For multi-node clusters, set scheduler.priority_select_num to a value greater than 1 so CubeMaster randomly selects from the top scored nodes. The shipped default config uses priority_select_num: 1, which means scoring only determines which single node receives the next sandbox. Use 3 as a starting point for small clusters and tune it based on your node count. scheduler.least_select_name defaults to random, so it usually does not need to be set explicitly.

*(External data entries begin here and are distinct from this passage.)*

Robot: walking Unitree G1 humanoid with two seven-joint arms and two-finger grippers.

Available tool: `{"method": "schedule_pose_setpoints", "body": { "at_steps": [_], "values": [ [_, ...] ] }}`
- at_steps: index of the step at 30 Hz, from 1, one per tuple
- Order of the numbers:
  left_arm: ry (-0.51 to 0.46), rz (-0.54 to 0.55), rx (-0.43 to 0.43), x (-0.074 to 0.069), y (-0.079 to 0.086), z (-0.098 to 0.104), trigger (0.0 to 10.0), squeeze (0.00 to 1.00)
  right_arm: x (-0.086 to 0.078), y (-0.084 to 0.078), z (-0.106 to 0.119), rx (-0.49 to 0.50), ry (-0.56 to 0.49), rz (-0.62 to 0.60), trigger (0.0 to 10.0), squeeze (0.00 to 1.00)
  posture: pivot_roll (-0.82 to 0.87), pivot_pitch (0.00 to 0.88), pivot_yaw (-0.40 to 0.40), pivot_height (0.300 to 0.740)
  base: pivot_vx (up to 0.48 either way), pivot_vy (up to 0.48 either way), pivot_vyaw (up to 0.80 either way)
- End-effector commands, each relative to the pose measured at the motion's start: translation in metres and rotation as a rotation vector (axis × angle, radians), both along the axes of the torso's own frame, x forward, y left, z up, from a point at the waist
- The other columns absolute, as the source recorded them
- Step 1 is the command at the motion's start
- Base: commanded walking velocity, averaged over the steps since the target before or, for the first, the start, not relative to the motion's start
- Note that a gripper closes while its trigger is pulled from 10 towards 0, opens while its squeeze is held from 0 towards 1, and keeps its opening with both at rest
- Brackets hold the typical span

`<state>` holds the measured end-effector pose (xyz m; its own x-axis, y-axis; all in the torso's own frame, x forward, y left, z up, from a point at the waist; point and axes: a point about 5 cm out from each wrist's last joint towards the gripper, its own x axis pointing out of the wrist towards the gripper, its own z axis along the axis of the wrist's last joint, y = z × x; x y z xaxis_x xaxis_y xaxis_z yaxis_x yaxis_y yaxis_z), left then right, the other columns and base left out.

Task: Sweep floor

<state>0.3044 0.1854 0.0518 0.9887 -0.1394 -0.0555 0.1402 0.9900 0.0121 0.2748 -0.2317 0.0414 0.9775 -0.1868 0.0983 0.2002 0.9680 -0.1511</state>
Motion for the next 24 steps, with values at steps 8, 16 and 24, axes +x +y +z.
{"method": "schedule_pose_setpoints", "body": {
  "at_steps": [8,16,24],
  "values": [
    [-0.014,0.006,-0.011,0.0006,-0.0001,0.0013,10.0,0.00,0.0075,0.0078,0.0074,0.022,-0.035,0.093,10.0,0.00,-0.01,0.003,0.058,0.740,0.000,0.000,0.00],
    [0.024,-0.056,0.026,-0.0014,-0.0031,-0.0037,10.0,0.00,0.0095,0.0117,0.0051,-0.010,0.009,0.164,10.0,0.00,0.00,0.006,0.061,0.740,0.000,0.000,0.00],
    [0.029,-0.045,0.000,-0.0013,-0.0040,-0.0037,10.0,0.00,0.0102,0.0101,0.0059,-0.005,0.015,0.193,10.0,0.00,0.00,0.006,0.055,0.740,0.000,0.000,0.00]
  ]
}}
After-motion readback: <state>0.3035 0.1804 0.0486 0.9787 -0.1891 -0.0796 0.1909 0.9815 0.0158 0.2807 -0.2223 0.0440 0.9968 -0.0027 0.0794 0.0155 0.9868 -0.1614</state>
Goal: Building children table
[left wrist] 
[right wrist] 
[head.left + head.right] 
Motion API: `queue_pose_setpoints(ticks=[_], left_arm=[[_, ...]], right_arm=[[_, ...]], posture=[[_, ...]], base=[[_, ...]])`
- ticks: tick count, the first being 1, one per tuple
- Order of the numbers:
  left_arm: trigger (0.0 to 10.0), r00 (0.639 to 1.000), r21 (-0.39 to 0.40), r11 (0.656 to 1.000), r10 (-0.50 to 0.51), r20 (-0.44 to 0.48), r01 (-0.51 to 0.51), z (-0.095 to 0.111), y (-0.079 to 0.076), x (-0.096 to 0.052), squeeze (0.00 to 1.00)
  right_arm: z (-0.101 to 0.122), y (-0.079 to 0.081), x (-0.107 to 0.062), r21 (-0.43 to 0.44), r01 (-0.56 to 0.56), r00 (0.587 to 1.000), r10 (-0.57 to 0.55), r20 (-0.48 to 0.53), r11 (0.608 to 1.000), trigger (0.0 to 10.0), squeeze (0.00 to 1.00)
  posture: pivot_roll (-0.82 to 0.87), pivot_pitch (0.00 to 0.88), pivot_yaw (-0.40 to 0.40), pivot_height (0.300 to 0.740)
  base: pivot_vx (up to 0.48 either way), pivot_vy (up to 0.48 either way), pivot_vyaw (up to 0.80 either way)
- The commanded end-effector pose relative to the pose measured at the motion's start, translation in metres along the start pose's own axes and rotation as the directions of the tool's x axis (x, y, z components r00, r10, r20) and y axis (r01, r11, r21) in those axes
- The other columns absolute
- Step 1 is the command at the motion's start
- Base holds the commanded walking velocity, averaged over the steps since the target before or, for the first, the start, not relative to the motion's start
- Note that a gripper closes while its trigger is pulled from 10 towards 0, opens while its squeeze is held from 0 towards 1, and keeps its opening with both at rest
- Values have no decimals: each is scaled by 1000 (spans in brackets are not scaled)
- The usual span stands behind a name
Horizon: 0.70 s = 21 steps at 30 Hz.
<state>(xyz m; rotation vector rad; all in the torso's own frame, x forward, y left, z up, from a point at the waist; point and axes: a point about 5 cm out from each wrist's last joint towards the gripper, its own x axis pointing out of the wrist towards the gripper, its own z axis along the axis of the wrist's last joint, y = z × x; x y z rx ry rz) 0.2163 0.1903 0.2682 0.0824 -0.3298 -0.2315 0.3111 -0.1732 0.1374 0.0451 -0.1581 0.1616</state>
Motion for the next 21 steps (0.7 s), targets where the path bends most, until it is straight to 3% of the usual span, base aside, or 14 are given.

After updating cubemaster.yaml, restart CubeMaster with your normal deployment procedure so the scheduler loads the new scoring configuration.

Common Operations

Stop Compute Node Services

bash
sudo ./down.sh

In compute-node mode, this only stops cubelet and network-agent. It does not affect the control plane or other compute nodes.

Reinstall

To reinstall a compute node, simply run install-compute.sh again. The script automatically stops the existing deployment before installing.

View Logs

ComponentLog Path
Cubelet/data/log/Cubelet/
CubeShim/data/log/CubeShim/
Hypervisor (VMM)/data/log/CubeVmm/
Runtime PID files/var/run/cube-sandbox-one-click/
Process stdout/stderr/var/log/cube-sandbox-one-click/

For control-node log paths, see Self-Build Deployment — View Logs.

Configuration Reference

Compute nodes use the same .env file format. The following variables are specific to or particularly relevant for compute-node deployments:

VariableDefaultDescription
ONE_CLICK_DEPLOY_ROLEcontrolMust be set to compute
ONE_CLICK_CONTROL_PLANE_IPemptyControl-plane host IP; expanded to <ip>:8089 by default
ONE_CLICK_CONTROL_PLANE_CUBEMASTER_ADDRemptyExplicit CubeMaster address; takes precedence over ONE_CLICK_CONTROL_PLANE_IP
CUBE_SANDBOX_NODE_IP10.0.0.10Required. This node's primary network interface IP
CUBE_SANDBOX_NETWORK_CIDR192.168.0.0/18 (from config.toml)cubevs local network CIDR. Should match the control-plane value. IPv4 CIDR format (e.g., 10.100.0.0/18), mask range /16–/24. Auto-detected for host network conflicts at install time.
CUBE_SANDBOX_NETWORK_CIDR_SKIP_CONFLICT_CHECK0Set to 1 to skip CIDR conflict detection (not recommended).
ONE_CLICK_RUN_QUICKCHECK1Run health check after installation

For the full configuration reference (build-time options, database, proxy, etc.), see Self-Build Deployment — Configuration Reference.

Troubleshooting

Compute Node Cannot Reach CubeMaster

Verify network connectivity:

bash
curl http://<control-plane-ip>:8089/internal/meta/nodes

If this fails, check:

  • Firewall rules on the control node (port 8089 must be accessible)
  • The ONE_CLICK_CONTROL_PLANE_IP or ONE_CLICK_CONTROL_PLANE_CUBEMASTER_ADDR value in .env

Node Not Appearing in Control Plane

If smoke.sh passes locally but the node does not appear on the control plane:

  1. Check Cubelet logs: /data/log/Cubelet/
  2. Verify meta_server_endpoint in the Cubelet config points to the correct CubeMaster address
  3. Ensure CUBE_SANDBOX_NODE_IP is correctly set to a routable IP (not 127.0.0.1)

For general troubleshooting (Docker, KVM, DNS, etc.), see Self-Build Deployment — Troubleshooting.